If like me you found that there is a slight memory leak in your application running on Kubernetes and you are searching non-stop on how to collect a memory dump, it can be hard to find exactly how to do this on a .NET application running on Linux-based containers.

There are a handful of articles with useful instructions and tips, however none take into account whether your Docker images are hardened. So below, I've broken down the process into four steps which explain just how exactly to do this:

  1. Installing the dotnet-gcdump tool
  2. Running the tool on your application
  3. Collecting the results
  4. Analysing the results

Pre-requisites

Just some important things to note before we get into the good stuff:

  • Node OS: Linux
  • Local machine OS: Windows
  • Alpine Linux-based containers
  • .NET 6 SDK & Runtime

The steps below are tailored for this particular setup. They may differ in some way depending on what you yourself are running; for example, the dotnet-gcdump tool is only available in .NET Core 3.1 and above, so be sure to find the details of your setup before attempting this.

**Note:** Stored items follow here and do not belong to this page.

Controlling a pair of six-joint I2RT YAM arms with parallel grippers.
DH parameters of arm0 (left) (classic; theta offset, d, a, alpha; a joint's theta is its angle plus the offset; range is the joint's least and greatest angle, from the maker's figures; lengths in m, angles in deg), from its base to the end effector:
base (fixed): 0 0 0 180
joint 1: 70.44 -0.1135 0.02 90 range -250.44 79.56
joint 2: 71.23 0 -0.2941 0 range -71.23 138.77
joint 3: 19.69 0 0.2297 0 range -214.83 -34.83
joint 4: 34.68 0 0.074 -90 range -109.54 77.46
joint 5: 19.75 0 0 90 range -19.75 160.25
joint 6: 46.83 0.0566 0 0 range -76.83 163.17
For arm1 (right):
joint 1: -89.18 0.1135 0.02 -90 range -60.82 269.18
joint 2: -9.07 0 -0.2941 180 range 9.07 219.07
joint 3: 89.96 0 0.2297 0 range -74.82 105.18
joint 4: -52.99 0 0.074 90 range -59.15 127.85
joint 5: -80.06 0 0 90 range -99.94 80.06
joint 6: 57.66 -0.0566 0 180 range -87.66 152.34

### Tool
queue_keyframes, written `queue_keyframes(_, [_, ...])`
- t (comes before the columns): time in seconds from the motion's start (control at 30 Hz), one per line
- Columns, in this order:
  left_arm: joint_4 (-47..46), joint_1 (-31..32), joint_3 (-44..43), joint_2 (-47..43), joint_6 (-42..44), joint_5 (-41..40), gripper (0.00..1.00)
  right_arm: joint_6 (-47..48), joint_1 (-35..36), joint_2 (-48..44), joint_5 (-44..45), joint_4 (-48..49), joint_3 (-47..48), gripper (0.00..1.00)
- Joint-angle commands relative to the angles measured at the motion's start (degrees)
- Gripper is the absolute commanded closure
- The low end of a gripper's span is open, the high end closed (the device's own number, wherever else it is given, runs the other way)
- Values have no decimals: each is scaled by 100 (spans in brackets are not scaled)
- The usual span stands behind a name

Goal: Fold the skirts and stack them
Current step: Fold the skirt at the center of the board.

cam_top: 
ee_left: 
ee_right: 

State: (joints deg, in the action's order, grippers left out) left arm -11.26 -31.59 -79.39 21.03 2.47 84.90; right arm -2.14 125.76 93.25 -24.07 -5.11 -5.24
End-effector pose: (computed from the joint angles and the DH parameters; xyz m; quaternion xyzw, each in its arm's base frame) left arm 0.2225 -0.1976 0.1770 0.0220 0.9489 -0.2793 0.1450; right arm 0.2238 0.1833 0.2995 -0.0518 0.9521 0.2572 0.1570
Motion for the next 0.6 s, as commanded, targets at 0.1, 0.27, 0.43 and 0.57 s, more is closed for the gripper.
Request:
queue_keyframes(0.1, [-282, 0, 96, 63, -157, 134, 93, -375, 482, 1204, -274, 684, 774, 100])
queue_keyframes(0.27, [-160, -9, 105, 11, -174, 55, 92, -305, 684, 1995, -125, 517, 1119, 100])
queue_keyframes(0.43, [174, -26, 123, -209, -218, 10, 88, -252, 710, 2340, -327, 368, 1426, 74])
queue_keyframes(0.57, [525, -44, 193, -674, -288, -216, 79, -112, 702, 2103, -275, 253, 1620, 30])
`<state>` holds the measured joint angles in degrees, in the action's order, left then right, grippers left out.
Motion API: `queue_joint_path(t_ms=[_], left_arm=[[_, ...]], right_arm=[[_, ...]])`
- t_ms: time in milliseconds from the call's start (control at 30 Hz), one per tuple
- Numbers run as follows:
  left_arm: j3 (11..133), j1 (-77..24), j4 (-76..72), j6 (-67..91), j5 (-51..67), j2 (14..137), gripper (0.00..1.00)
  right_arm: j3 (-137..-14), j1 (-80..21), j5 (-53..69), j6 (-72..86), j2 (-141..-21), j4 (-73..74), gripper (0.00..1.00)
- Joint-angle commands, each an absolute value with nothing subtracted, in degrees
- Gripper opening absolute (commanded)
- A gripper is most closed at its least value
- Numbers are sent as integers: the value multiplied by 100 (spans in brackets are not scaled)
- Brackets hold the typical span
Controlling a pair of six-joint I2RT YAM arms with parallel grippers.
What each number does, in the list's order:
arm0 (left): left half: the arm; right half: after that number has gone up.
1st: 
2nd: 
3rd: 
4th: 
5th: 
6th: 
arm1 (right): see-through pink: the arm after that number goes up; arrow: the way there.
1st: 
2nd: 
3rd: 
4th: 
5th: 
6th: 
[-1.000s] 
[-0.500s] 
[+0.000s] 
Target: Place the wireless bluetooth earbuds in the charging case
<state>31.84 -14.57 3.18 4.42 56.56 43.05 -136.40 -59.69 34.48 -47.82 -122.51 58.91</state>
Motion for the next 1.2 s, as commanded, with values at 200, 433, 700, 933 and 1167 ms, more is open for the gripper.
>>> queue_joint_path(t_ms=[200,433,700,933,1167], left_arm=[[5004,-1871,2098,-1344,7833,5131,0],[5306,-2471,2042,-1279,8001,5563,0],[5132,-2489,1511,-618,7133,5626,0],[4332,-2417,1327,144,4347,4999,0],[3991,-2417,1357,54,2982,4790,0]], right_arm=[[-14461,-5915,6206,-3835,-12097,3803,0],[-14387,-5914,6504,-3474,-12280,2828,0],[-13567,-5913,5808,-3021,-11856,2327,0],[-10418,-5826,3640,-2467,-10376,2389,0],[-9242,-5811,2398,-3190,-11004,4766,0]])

Installing the dotnet-gcdump tool

Like I mentioned earlier, if your containers are hardened (i.e. your containers are not running as root) you will not be able to directly install this tool onto your running container.

What you need to do instead is add the instructions to your Dockerfile to install the tool onto your container for it then to be available when your container is running:

FROM mcr.microsoft.com/dotnet/sdk:6.0-alpine3.14 as build
...
RUN dotnet tool install --tool-path /tools dotnet-gcdump
...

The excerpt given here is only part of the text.